Expression matrix where the rows are the samples and the columns are the genes.

cIdx

Column index of the negative control genes in Y, for estimation of unwanted variation.

scIdx

Matrix giving the set of replicates. Each row is a set of arrays corresponding to replicates of the same sample. The number of columns is the size of the largest set of replicates, and the smaller sets are padded with -1 values. For example if the sets of replicates are (1,11,21), (2,3), (4,5), (6,7,8), the scIdx should be 1 11 21 2 3 -1 4 5 -1 6 7 8

paramXb

A list containing parameters for the estimation of the term of interest: K corresponds to the rank of X. lambda is the regularization parameter. Large values of lambda lead to sparser, more shrunk estimates of beta. D, batch, iter and mode should not be modified unless you are familiar with sparse dictionary learning algorithms.

k

Desired rank for the estimated unwanted variation term.
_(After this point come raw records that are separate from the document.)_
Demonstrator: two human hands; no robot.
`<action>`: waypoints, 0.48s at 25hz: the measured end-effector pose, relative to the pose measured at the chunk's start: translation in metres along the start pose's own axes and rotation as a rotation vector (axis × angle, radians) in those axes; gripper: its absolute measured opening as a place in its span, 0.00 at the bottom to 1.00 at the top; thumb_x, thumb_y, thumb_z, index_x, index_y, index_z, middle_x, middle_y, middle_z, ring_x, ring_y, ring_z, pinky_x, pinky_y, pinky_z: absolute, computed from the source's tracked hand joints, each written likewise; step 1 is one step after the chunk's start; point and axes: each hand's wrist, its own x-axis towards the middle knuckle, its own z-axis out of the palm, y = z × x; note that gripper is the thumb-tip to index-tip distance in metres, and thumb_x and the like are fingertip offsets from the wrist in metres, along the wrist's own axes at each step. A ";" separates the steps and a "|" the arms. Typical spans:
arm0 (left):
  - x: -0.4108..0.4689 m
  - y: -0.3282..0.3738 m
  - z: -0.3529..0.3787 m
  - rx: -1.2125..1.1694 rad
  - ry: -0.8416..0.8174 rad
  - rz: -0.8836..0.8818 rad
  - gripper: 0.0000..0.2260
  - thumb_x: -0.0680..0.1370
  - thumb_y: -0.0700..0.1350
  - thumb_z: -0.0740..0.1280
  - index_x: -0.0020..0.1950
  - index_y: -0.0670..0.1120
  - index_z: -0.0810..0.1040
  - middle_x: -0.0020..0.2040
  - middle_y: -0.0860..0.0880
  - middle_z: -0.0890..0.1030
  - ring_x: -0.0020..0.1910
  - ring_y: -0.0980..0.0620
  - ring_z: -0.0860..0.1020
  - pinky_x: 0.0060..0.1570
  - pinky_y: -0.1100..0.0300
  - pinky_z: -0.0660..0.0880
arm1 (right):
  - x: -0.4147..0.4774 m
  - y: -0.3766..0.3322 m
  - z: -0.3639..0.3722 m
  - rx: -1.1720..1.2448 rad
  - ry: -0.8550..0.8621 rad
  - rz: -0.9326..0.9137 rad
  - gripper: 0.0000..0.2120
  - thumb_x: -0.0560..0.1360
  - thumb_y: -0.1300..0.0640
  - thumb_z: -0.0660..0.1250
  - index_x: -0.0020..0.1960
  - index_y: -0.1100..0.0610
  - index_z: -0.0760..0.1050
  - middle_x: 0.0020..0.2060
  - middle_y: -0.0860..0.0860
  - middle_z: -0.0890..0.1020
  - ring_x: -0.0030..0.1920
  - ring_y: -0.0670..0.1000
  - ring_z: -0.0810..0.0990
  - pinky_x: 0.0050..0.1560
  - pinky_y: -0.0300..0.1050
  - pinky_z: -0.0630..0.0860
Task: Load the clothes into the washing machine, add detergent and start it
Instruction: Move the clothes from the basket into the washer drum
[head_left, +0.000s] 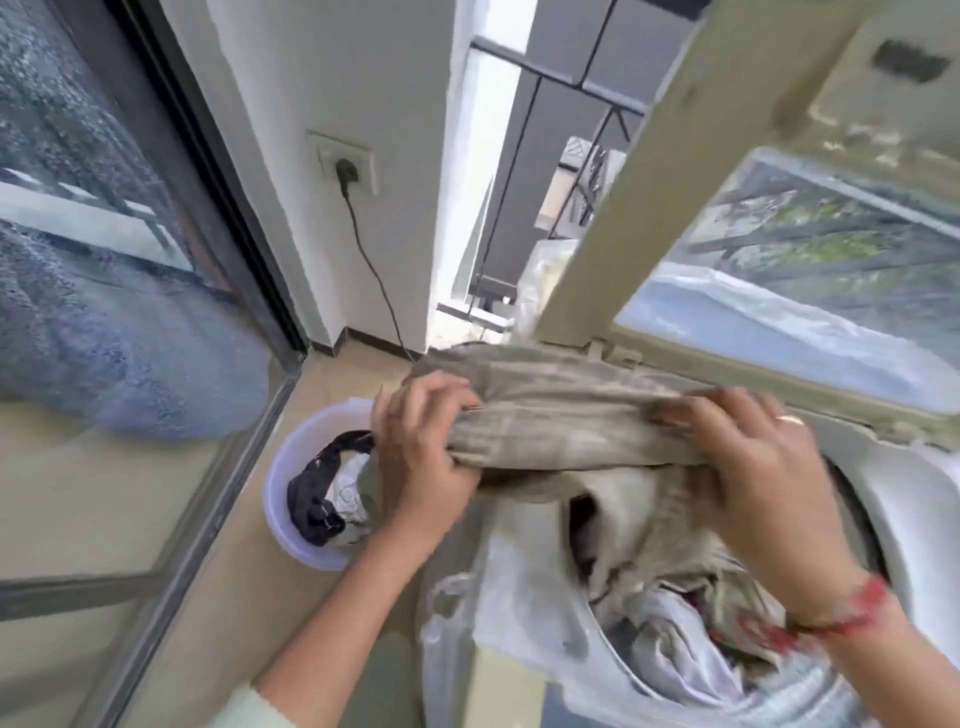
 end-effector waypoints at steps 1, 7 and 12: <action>0.005 0.043 0.004 0.003 -0.027 0.129 0.12 0.66 0.47 0.64 0.48 0.51 0.74 0.53 0.50 0.77 0.55 0.49 0.74 0.64 0.41 0.62 | -0.020 0.028 -0.018 -0.042 0.099 0.085 0.21 0.63 0.62 0.61 0.56 0.54 0.74 0.49 0.57 0.78 0.45 0.62 0.75 0.46 0.55 0.73; -0.029 0.179 0.117 0.431 -0.822 0.292 0.30 0.68 0.51 0.71 0.67 0.46 0.66 0.68 0.46 0.69 0.71 0.45 0.62 0.67 0.32 0.38 | -0.126 0.159 0.004 -0.286 -0.105 0.335 0.24 0.68 0.66 0.61 0.63 0.56 0.63 0.60 0.63 0.74 0.55 0.66 0.76 0.56 0.61 0.73; -0.032 0.141 0.104 0.425 -1.404 0.188 0.23 0.75 0.58 0.64 0.68 0.50 0.70 0.68 0.47 0.71 0.71 0.47 0.64 0.70 0.42 0.55 | -0.129 0.133 0.072 -0.034 -1.193 0.372 0.23 0.78 0.54 0.59 0.72 0.56 0.62 0.70 0.58 0.67 0.68 0.57 0.69 0.67 0.51 0.68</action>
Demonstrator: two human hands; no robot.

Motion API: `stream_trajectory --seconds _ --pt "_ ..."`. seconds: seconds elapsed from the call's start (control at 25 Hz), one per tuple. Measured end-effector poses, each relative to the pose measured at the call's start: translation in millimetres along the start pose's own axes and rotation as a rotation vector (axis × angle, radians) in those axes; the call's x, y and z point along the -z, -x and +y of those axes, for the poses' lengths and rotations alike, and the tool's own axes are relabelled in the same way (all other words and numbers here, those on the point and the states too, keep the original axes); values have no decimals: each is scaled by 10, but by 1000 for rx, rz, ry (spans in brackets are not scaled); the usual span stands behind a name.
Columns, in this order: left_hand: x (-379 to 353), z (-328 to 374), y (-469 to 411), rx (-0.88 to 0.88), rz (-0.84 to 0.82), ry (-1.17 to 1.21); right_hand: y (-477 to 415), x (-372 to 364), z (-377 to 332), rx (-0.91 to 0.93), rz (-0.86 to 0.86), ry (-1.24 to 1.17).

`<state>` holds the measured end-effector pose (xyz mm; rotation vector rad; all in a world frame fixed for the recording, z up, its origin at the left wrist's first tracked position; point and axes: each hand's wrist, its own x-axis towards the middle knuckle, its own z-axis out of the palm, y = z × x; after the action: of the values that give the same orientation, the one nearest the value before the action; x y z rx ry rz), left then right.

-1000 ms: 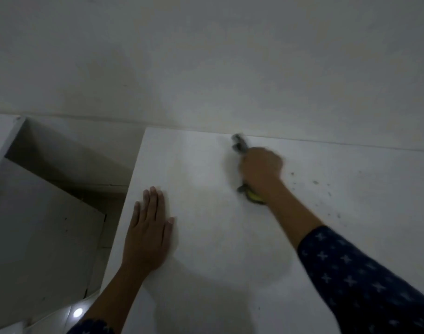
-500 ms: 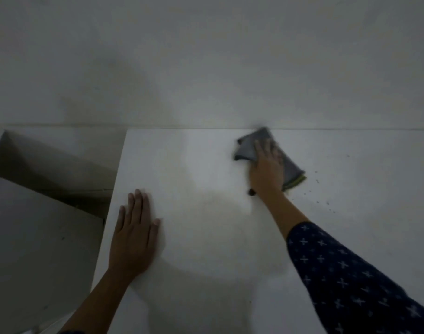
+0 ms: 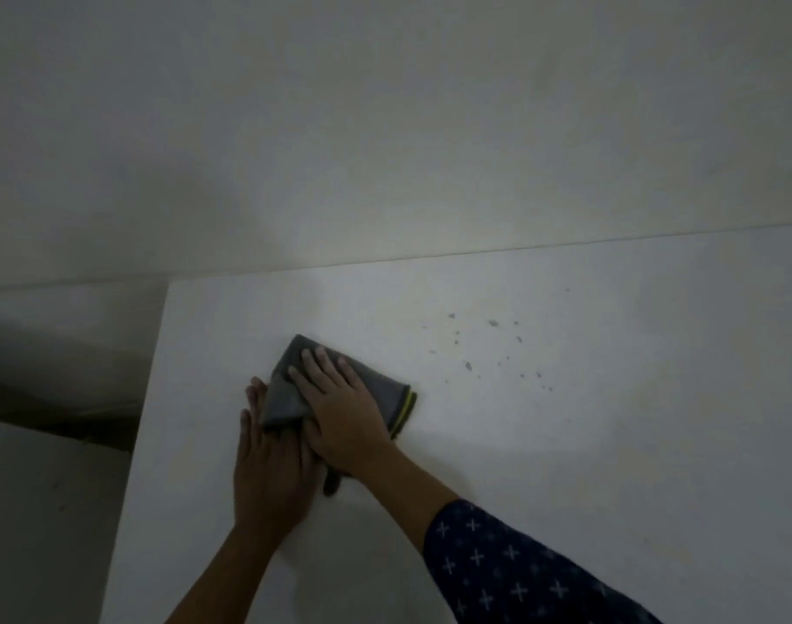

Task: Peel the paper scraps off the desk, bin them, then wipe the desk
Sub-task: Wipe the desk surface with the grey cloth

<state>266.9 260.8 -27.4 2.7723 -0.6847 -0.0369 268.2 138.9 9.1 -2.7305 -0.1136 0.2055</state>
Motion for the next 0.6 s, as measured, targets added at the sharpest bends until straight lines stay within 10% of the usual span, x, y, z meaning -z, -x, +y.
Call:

The returned rank may be lower if the replicate arrays and control genes did not contain a signal of rank k.

nu.coeff

Regularization parameter for the unwanted variation.

cEps

tolerance for relative changes of Wa and Xb estimators at each step. When both get smaller than cEps, the iterations stop.

maxIter

Maximum number of iterations.

Wmethod

'svd' or 'rep', depending whether W is estimated from control genes or replicate samples.

Winit

Optionally provides an initial value for W.

wUpdate

Number of iterations between two updates of W. By default, W is never updated. Make sure that enough iterations are done after the last update of W. E.g, setting W to maxIter will only allow for one iteration of estimating alpha given (Xb, W) and no re-estimation of Xb.

tol

Smallest ratio allowed between a squared singular value of Y[, cIdx] and the largest of these squared singular values. All smaller singular values are discarded.

Details

In terms of model, the rank k can be thought of as the number of independent sources of unwanted variation in the data (i.e., if one source is a linear combination of other sources, it does not increase the rank). The ridge nu.coeff should be inversely proportional to the (expected) magnitude of the unwanted variation.

In practice, even if the real number of independent sources of unwanted variation (resp. their magnitude) is known, using a smaller k (resp., larger ridge) could yield better corrections because one may not have enough samples to effectively estimate all the effects.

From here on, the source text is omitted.